● DATA:
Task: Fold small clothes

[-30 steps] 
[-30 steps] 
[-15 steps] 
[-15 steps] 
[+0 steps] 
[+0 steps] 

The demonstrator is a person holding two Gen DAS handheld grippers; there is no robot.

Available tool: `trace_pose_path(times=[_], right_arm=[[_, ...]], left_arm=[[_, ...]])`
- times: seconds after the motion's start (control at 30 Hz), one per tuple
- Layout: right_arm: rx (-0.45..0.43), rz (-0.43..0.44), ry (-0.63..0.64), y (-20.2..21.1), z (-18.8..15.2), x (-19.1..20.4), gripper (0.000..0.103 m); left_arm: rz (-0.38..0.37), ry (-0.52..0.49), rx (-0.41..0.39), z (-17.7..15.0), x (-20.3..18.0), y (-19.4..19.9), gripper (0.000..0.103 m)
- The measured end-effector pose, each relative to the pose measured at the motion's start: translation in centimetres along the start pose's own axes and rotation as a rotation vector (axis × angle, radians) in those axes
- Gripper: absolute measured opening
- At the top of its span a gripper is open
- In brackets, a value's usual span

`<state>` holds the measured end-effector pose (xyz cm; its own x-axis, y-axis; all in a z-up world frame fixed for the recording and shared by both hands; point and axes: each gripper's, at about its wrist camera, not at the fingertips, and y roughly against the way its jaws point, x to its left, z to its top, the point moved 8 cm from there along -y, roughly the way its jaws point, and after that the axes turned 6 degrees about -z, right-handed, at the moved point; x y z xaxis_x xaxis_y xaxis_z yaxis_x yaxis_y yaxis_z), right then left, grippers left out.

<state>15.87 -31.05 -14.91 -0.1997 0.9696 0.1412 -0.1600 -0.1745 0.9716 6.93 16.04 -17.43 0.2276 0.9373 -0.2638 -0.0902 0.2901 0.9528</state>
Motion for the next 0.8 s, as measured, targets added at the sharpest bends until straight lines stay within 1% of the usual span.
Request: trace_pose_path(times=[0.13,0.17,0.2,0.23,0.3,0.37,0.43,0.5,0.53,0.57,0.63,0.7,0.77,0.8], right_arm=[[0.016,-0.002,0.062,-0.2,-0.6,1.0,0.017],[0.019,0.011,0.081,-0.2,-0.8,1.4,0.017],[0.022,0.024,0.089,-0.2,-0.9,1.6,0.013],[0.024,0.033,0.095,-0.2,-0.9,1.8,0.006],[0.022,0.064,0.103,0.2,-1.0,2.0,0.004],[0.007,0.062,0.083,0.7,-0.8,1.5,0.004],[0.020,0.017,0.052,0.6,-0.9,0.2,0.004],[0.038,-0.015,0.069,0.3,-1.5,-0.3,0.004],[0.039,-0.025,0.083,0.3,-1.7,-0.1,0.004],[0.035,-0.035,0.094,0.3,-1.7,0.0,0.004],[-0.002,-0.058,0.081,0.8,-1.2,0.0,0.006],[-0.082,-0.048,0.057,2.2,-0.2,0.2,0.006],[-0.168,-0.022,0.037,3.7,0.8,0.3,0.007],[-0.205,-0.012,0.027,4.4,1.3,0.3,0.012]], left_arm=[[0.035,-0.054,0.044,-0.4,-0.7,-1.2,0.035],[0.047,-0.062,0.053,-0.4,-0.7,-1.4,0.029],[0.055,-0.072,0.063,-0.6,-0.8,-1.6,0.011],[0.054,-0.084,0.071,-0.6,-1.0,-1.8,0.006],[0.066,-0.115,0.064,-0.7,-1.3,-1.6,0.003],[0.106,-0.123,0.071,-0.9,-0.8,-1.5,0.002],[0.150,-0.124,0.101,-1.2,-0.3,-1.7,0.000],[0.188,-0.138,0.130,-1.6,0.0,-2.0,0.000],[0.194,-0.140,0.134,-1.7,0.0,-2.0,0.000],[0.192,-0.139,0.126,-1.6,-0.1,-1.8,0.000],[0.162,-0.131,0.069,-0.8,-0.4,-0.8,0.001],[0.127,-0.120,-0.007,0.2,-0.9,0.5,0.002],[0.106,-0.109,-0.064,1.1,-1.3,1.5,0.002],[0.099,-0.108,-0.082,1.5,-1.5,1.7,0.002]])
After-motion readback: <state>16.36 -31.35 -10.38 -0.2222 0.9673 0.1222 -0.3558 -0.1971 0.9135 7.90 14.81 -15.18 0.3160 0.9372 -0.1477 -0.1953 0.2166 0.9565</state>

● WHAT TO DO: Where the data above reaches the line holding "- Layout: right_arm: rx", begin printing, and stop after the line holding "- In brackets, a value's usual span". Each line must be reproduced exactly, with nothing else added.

● TASK RESULT:
- Layout: right_arm: rx (-0.45..0.43), rz (-0.43..0.44), ry (-0.63..0.64), y (-20.2..21.1), z (-18.8..15.2), x (-19.1..20.4), gripper (0.000..0.103 m); left_arm: rz (-0.38..0.37), ry (-0.52..0.49), rx (-0.41..0.39), z (-17.7..15.0), x (-20.3..18.0), y (-19.4..19.9), gripper (0.000..0.103 m)
- The measured end-effector pose, each relative to the pose measured at the motion's start: translation in centimetres along the start pose's own axes and rotation as a rotation vector (axis × angle, radians) in those axes
- Gripper: absolute measured opening
- At the top of its span a gripper is open
- In brackets, a value's usual span

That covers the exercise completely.